- DIRECTIONS -
Copy every line of the data in which the word "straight" occurs.

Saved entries
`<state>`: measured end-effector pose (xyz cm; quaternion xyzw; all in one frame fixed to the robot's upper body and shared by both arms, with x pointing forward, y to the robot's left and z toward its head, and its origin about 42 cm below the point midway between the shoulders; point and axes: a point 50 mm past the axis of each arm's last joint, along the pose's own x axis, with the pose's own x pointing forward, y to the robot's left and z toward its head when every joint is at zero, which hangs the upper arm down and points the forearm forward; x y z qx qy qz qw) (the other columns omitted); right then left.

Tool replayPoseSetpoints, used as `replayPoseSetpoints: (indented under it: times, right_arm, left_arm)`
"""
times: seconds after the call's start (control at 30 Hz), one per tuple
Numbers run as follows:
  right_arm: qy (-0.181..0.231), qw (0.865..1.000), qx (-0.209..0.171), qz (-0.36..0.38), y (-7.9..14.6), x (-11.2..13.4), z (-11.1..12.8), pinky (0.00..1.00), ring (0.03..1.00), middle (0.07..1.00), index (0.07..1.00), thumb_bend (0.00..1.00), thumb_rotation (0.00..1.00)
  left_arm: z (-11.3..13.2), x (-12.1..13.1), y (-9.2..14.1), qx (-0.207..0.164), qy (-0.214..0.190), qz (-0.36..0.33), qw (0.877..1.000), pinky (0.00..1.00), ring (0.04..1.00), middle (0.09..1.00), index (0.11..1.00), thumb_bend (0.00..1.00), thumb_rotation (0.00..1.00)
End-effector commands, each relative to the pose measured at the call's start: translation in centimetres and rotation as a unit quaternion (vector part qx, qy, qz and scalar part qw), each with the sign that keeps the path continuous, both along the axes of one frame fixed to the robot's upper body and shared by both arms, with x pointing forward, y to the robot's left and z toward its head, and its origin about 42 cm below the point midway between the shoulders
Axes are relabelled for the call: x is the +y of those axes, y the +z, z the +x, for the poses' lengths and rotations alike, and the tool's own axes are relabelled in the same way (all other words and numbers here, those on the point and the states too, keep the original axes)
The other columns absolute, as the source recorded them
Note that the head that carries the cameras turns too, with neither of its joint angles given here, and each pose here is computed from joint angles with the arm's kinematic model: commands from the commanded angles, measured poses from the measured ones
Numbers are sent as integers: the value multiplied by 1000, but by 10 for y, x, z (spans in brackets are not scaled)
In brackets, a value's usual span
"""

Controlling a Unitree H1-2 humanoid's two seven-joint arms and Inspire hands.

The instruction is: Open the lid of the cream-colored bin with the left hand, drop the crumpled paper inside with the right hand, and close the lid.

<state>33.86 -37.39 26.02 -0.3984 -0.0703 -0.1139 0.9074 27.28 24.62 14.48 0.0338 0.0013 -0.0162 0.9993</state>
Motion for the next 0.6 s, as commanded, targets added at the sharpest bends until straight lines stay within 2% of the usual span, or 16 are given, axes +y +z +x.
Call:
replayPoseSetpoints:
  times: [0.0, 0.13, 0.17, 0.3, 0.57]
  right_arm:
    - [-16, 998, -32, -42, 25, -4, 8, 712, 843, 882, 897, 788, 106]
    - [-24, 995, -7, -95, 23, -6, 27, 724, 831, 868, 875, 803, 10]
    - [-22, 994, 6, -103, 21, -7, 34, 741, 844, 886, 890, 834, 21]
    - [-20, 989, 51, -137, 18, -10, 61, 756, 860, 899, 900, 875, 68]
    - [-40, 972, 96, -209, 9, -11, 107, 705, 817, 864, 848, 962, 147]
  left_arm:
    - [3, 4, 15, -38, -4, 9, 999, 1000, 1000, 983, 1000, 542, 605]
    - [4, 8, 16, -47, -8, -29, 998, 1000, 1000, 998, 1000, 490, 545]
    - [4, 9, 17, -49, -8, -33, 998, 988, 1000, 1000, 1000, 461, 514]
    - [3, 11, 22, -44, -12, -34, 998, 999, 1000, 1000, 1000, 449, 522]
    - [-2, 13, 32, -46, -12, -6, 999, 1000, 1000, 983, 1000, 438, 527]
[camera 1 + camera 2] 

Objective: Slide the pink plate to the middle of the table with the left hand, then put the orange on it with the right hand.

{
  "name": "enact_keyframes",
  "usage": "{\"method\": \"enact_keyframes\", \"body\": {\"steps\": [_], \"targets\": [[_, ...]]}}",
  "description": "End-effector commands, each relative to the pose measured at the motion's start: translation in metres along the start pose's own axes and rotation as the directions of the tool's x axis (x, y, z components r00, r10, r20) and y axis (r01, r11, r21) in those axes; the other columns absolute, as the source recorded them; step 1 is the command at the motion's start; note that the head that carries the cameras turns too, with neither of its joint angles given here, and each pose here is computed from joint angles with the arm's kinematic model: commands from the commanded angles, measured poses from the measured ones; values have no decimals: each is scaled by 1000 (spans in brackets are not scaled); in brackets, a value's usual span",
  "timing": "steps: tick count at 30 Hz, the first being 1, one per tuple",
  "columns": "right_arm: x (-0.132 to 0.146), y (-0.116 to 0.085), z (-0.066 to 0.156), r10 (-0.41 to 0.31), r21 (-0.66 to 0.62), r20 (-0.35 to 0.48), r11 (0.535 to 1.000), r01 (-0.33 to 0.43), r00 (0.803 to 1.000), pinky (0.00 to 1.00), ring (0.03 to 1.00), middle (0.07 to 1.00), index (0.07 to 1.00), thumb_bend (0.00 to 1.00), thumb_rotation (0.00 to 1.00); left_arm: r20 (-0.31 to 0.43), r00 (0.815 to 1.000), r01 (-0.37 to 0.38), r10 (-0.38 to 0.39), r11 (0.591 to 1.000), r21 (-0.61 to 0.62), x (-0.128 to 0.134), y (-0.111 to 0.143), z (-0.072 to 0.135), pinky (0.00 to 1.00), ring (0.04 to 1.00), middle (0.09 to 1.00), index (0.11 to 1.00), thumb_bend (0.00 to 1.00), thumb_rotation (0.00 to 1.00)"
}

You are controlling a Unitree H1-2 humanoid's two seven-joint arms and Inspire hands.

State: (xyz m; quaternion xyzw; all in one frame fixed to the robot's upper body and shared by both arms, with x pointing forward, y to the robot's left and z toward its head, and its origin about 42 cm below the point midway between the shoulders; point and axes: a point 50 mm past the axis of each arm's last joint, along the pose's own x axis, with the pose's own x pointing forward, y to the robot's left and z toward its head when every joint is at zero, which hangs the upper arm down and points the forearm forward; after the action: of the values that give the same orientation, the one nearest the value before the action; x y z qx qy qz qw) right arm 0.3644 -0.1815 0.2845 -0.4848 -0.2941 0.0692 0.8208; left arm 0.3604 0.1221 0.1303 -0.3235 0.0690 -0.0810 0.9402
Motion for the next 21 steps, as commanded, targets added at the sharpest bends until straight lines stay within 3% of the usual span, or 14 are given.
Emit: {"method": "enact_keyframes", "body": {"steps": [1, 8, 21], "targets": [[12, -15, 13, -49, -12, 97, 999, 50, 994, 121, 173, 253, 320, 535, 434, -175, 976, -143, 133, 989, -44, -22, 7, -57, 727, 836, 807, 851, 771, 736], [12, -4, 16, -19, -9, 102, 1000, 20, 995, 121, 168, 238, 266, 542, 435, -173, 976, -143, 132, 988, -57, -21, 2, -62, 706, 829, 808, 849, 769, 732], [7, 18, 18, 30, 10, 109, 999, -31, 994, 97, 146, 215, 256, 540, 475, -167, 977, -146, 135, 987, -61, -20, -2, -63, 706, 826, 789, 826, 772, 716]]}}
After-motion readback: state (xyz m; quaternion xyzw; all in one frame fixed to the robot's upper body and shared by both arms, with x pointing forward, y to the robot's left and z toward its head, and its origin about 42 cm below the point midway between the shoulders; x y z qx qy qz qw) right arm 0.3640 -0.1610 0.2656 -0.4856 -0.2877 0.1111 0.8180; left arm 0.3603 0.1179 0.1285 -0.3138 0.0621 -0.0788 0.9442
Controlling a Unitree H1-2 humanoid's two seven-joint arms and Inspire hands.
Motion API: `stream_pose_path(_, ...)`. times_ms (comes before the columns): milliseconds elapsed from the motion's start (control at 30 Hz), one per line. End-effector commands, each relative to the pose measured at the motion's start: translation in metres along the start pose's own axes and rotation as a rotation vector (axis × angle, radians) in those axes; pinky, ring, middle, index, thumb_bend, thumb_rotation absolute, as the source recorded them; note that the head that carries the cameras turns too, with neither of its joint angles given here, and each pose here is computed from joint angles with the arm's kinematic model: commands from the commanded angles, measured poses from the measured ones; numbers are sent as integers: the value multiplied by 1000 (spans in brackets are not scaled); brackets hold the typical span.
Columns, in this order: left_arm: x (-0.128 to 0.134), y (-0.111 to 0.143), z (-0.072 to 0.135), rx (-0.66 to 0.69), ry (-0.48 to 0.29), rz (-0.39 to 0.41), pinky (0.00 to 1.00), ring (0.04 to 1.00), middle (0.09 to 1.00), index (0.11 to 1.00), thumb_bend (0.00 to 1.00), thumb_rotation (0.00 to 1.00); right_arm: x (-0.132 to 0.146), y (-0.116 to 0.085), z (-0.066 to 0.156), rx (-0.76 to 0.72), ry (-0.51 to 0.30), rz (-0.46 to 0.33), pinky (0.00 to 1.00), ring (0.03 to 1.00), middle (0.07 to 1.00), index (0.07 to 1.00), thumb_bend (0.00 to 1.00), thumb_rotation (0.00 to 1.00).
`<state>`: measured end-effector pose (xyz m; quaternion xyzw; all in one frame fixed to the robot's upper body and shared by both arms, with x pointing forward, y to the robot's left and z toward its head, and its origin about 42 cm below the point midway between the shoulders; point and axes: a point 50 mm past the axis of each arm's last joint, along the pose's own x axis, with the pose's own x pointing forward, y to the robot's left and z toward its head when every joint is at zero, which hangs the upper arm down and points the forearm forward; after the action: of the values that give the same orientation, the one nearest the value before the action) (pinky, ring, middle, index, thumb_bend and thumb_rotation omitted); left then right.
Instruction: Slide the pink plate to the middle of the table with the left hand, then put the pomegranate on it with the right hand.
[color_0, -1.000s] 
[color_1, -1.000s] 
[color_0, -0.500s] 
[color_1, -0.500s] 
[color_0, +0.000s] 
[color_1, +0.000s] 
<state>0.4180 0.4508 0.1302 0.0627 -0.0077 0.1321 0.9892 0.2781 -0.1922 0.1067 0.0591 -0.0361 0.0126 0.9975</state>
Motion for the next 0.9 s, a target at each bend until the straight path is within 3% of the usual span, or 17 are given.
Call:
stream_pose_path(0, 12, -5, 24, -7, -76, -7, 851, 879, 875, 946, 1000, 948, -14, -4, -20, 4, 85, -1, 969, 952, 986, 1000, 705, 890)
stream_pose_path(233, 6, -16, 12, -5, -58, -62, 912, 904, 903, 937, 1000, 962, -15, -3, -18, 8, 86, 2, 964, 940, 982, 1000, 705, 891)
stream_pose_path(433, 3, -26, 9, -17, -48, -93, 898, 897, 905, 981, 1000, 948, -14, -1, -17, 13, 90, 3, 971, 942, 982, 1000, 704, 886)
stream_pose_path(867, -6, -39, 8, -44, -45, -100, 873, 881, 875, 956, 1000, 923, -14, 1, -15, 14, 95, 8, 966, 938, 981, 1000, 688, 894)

- RESULT FOR THIS EXERCISE -
Motion for the next 0.6 s, as commanded, targets added at the sharpest bends until straight lines stay within 2% of the usual span, or 16 are given, axes +y +z +x.
Motion for the next 21 steps, as commanded, targets added at the sharpest bends until straight lines stay within 3% of the usual span, or 14 are given.
Motion for the next 0.9 s, a target at each bend until the straight path is within 3% of the usual span, or 17 are given.

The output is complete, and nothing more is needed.